人脑缺血组织中IL-17表达及来源

目的证实IL-17是否参与人脑缺血损伤过程以及缺血脑组织中表达IL-17细胞的来源。方法选择疾病不同时间,尸检取因脑梗死死亡人的脑组织,以对侧正常脑组织为对照,通过免疫组织化学方法检测IL-17在人类脑组织中的表达。用线栓法封闭SD大鼠右侧大脑中动脉制作pMCAO动物模型。寡核苷酸原位杂交检测脑缺血不同时间点IL-17的表达;利用GFAP抗体和IL-17抗体双染方法检测大鼠脑组织中GFAP、IL-17共同表达细胞-神经胶质细胞。结果人脑缺血病灶中IL-17呈高表达,与对照侧脑组织相比存在极显著差异。IL-17表达高峰在发病后3~5d。SD大鼠缺血侧脑组织IL-17表达6h开始增高(P<0.01),第6天达到高峰。pMCAO手术侧可见大量IL-17和GFAP双染细胞。结论IL-17参与了人类及大鼠脑组织缺血性损伤的局部炎症反应过程;在大鼠实验中证实IL-17表达细胞来源于除以往确认的T淋巴细胞外,还包括神经胶质细胞。

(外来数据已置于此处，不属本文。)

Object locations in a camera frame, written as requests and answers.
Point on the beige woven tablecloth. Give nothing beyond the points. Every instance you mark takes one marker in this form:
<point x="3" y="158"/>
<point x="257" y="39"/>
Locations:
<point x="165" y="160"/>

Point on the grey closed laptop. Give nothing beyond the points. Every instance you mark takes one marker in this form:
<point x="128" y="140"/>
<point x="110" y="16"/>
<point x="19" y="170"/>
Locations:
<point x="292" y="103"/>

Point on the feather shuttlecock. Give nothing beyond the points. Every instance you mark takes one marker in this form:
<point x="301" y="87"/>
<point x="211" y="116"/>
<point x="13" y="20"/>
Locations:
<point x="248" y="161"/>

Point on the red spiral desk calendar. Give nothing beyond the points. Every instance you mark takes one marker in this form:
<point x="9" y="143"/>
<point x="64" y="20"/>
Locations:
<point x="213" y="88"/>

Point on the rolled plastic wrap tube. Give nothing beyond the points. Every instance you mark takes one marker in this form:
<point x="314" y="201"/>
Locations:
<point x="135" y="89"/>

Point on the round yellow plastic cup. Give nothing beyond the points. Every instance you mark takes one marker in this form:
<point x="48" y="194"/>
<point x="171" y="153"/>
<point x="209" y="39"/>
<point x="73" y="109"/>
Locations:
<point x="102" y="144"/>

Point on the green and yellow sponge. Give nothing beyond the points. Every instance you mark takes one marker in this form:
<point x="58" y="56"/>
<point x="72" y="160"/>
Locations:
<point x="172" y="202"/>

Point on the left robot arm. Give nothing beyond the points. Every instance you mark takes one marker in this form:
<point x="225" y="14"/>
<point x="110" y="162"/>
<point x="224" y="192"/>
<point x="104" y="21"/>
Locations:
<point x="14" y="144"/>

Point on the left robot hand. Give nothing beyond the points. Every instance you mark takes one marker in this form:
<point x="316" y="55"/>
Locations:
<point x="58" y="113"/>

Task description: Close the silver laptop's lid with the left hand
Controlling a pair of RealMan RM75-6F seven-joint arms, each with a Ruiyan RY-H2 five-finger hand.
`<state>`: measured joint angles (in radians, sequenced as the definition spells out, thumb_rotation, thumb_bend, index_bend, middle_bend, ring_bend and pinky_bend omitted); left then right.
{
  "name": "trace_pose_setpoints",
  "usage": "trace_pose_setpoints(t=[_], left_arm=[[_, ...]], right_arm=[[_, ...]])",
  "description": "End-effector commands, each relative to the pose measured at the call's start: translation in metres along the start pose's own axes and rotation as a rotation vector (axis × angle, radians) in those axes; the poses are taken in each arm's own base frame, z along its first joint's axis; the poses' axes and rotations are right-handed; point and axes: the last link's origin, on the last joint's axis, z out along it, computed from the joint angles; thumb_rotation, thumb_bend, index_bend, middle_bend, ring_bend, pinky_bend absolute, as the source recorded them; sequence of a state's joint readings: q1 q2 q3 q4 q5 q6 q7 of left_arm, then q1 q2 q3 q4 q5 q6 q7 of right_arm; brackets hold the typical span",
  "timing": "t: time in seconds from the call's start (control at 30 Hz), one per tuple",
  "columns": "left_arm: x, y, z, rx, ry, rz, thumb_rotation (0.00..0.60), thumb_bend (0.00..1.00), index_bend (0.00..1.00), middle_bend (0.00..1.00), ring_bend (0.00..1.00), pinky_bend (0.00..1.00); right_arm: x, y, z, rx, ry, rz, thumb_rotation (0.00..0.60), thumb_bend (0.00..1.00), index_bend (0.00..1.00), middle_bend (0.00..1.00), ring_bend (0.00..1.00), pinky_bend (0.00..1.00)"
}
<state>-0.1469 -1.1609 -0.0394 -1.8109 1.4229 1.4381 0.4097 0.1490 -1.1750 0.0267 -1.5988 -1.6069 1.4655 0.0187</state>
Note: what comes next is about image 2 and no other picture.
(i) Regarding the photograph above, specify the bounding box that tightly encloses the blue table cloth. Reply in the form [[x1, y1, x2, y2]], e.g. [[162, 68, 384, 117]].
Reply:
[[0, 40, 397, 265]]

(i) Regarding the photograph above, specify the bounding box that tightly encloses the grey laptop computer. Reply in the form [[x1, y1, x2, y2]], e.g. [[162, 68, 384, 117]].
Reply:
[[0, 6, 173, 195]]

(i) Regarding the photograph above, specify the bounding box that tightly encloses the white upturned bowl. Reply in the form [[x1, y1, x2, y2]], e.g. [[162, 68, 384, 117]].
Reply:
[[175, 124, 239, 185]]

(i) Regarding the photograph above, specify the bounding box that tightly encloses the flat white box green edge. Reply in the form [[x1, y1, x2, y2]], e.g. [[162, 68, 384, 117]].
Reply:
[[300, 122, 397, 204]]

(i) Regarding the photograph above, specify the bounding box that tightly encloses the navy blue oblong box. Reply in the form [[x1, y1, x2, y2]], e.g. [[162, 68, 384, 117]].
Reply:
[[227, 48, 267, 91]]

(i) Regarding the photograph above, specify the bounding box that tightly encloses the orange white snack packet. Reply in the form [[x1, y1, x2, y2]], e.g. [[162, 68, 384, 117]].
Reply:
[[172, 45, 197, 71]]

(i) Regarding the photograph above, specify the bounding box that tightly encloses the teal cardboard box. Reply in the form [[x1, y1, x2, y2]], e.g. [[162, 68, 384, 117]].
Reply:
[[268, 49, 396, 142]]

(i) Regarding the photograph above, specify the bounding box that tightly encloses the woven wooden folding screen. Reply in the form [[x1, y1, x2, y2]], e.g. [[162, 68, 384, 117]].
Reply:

The expression and source of IL-17 on human cerebral ischemic injury

Objective To confirm whether IL-17 plays a role in the process of human cerebral ischemic injury or not and to determine the source of IL-17 expressing cell during cerebral ischemic injury.Methods The levels of IL-17 in the ischemic hemisphere of human brain,which was removed at necropsy,were assayed immunohistochemically.In rats,permanent middle cerebral artery occlusion (pMCAO) was obtained by inserting nylon monofilament into the right external carotid artery and occluding the right middle cerebral artery.The expression of IL-17 mRNA in rat was assayed using oligoprobe in situ hybridization.IL-17 production by neuroglial cells was assayed by double-staining using antibody glial fibrillary acidic protein (GFAP)and antibody of IL-17.Results Levels of IL-17 were elevated in the ischemic hemispheres of human brain compared with the opposite normal hemispheres and peaked during 3d~5d after brain ischemia.The IL-17-positive cells were found in the ischemic lesion region.IL-17 mRNA was also elevated in ischemic hemispheres of pMCAO-operated rats,which were slightly elevated after 1h and peaked on 6d.IL-17 and GFAP double-stained were extensive in rat ischemic hemisphere. Conclusion The data suggested that IL-17 was mainly involved in the process of local inflammatory reaction of both human and rat ischemic brain injury,and also suggested that in additional to T cells,the neuroglial cell might be another cellular source of IL-17 in progression of cerebral ischemic injury in rats experiment.